┌─ Data to process

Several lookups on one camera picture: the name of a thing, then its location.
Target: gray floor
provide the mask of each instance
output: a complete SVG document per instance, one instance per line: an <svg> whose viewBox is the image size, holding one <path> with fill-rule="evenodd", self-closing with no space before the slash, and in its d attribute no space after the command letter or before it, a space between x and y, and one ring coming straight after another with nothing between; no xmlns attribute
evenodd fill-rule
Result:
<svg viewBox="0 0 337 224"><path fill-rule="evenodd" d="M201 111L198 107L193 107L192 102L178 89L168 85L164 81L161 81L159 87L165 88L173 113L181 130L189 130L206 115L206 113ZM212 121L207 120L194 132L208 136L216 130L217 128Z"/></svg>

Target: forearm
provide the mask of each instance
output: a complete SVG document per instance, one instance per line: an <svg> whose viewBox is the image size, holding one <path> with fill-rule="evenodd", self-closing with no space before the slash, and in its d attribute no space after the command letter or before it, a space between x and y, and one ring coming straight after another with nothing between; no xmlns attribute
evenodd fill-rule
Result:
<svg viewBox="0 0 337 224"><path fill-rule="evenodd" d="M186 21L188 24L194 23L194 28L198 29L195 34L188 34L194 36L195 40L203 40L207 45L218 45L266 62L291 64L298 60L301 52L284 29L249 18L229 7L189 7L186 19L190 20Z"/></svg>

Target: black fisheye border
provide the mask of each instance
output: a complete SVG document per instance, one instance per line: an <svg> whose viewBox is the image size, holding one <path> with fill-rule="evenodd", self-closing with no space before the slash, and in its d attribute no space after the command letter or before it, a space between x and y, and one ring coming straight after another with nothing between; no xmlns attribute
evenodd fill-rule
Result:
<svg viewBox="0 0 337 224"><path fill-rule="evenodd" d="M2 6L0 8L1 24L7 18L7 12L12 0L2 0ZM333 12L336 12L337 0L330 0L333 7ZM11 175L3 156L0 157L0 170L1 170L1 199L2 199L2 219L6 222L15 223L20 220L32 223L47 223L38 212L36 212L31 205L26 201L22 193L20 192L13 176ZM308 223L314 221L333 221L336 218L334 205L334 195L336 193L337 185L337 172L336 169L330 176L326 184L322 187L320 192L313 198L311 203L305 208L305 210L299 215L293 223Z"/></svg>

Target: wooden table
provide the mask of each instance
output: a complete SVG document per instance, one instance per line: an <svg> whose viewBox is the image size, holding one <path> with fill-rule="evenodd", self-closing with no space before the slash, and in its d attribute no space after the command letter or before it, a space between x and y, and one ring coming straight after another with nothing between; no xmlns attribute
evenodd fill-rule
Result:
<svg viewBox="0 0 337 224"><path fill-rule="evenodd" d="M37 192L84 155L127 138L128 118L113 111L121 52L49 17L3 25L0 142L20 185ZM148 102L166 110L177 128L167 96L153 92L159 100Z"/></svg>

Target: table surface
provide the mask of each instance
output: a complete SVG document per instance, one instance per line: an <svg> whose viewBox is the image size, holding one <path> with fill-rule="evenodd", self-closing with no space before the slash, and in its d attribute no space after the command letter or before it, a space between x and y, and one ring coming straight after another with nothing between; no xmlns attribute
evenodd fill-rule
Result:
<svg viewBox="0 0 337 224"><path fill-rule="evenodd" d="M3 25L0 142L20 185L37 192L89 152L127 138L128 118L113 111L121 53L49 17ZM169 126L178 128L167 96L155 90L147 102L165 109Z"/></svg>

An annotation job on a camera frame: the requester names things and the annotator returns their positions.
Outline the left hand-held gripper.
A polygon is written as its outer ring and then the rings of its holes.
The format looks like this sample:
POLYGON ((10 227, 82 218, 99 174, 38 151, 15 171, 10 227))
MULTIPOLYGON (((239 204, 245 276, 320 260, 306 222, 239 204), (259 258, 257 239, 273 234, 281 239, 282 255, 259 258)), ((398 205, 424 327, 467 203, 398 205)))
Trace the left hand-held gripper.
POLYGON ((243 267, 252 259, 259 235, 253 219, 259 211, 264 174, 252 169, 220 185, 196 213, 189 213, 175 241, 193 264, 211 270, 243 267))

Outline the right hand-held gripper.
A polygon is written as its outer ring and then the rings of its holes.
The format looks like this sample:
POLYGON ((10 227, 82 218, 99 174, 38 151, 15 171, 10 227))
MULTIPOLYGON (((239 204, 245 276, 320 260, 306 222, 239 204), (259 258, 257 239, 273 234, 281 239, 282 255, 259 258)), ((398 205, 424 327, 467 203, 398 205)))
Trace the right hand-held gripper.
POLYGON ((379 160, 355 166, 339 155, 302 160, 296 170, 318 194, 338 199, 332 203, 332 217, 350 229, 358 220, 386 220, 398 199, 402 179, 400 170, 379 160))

└─

What the exercise asks: Every entry must be given again exactly as it reads.

Exercise answer:
Several lookups on one camera picture: the name of a thing, then its location.
Target: gray floor
provide the mask of each instance
output: a complete SVG document per instance, one instance per line: an <svg> whose viewBox is the image size, holding one <path> with fill-rule="evenodd", self-closing with no space before the slash, and in its d attribute no space after the command letter or before it, a space between x and y, and one ring coming straight after another with nothing between; no xmlns attribute
evenodd fill-rule
Result:
<svg viewBox="0 0 337 224"><path fill-rule="evenodd" d="M201 111L198 107L193 107L192 102L178 89L168 85L164 81L161 81L159 87L165 88L173 113L181 130L189 130L206 115L206 113ZM212 121L207 120L194 132L208 136L216 130L217 128Z"/></svg>

Target: forearm
provide the mask of each instance
output: a complete SVG document per instance, one instance per line: an <svg> whose viewBox is the image size, holding one <path> with fill-rule="evenodd", self-closing with no space before the slash, and in its d attribute no space after the command letter or before it, a space between x and y, and one ring coming straight after another with nothing between; no xmlns attribute
evenodd fill-rule
Result:
<svg viewBox="0 0 337 224"><path fill-rule="evenodd" d="M186 21L188 24L194 23L194 28L198 29L195 34L188 34L194 36L195 40L203 40L207 45L218 45L266 62L291 64L298 60L301 52L284 29L249 18L229 7L189 7L186 19L190 20Z"/></svg>

Target: black fisheye border
provide the mask of each instance
output: a complete SVG document per instance, one instance per line: an <svg> whose viewBox is the image size, holding one <path> with fill-rule="evenodd", self-closing with no space before the slash, and in its d attribute no space after the command letter or before it, a space between x and y, and one ring coming straight after another with nothing between; no xmlns attribute
evenodd fill-rule
Result:
<svg viewBox="0 0 337 224"><path fill-rule="evenodd" d="M2 6L0 8L1 24L7 18L7 12L12 0L2 0ZM333 12L336 12L337 0L330 0L333 7ZM11 175L3 156L0 157L0 170L1 170L1 199L2 199L2 219L6 222L15 223L20 220L32 223L47 223L38 212L36 212L31 205L26 201L22 193L20 192L13 176ZM308 223L314 221L333 221L336 218L334 205L334 195L336 193L337 185L337 172L336 169L330 176L326 184L322 187L320 192L313 198L311 203L305 208L305 210L299 215L293 223Z"/></svg>

Target: wooden table
provide the mask of each instance
output: a complete SVG document per instance, one instance per line: an <svg> whose viewBox is the image size, holding one <path> with fill-rule="evenodd", self-closing with no space before the slash, and in its d attribute no space after the command letter or before it, a space between x and y, and one ring coming straight after another with nothing between; no xmlns attribute
evenodd fill-rule
Result:
<svg viewBox="0 0 337 224"><path fill-rule="evenodd" d="M37 192L84 155L127 138L128 118L113 111L121 52L49 17L3 25L0 142L20 185ZM148 102L166 110L177 128L167 96L153 92L159 100Z"/></svg>

Target: table surface
provide the mask of each instance
output: a complete SVG document per instance, one instance per line: an <svg> whose viewBox is the image size, holding one <path> with fill-rule="evenodd", self-closing with no space before the slash, and in its d attribute no space after the command letter or before it, a space between x and y, and one ring coming straight after another with nothing between; no xmlns attribute
evenodd fill-rule
Result:
<svg viewBox="0 0 337 224"><path fill-rule="evenodd" d="M3 25L0 142L20 185L37 192L89 152L127 138L128 118L113 111L121 53L49 17ZM169 126L178 128L167 96L155 90L147 102L165 109Z"/></svg>

An annotation job on a camera frame: the requester names things and the annotator returns their positions.
Outline the left hand-held gripper.
A polygon is written as its outer ring and then the rings of its holes.
The format looks like this sample:
POLYGON ((10 227, 82 218, 99 174, 38 151, 15 171, 10 227))
MULTIPOLYGON (((239 204, 245 276, 320 260, 306 222, 239 204), (259 258, 257 239, 273 234, 281 239, 282 255, 259 258)), ((398 205, 424 327, 467 203, 398 205)))
Trace the left hand-held gripper.
POLYGON ((243 267, 252 259, 259 235, 253 219, 259 211, 264 174, 252 169, 220 185, 196 213, 189 213, 175 241, 193 264, 211 270, 243 267))

Outline the right hand-held gripper.
A polygon is written as its outer ring and then the rings of its holes.
The format looks like this sample:
POLYGON ((10 227, 82 218, 99 174, 38 151, 15 171, 10 227))
MULTIPOLYGON (((239 204, 245 276, 320 260, 306 222, 239 204), (259 258, 257 239, 273 234, 281 239, 282 255, 259 258)), ((398 205, 424 327, 467 203, 398 205)))
Trace the right hand-held gripper.
POLYGON ((379 160, 355 166, 339 155, 302 160, 296 170, 318 194, 338 199, 332 203, 332 217, 350 229, 358 220, 386 220, 398 199, 402 179, 400 170, 379 160))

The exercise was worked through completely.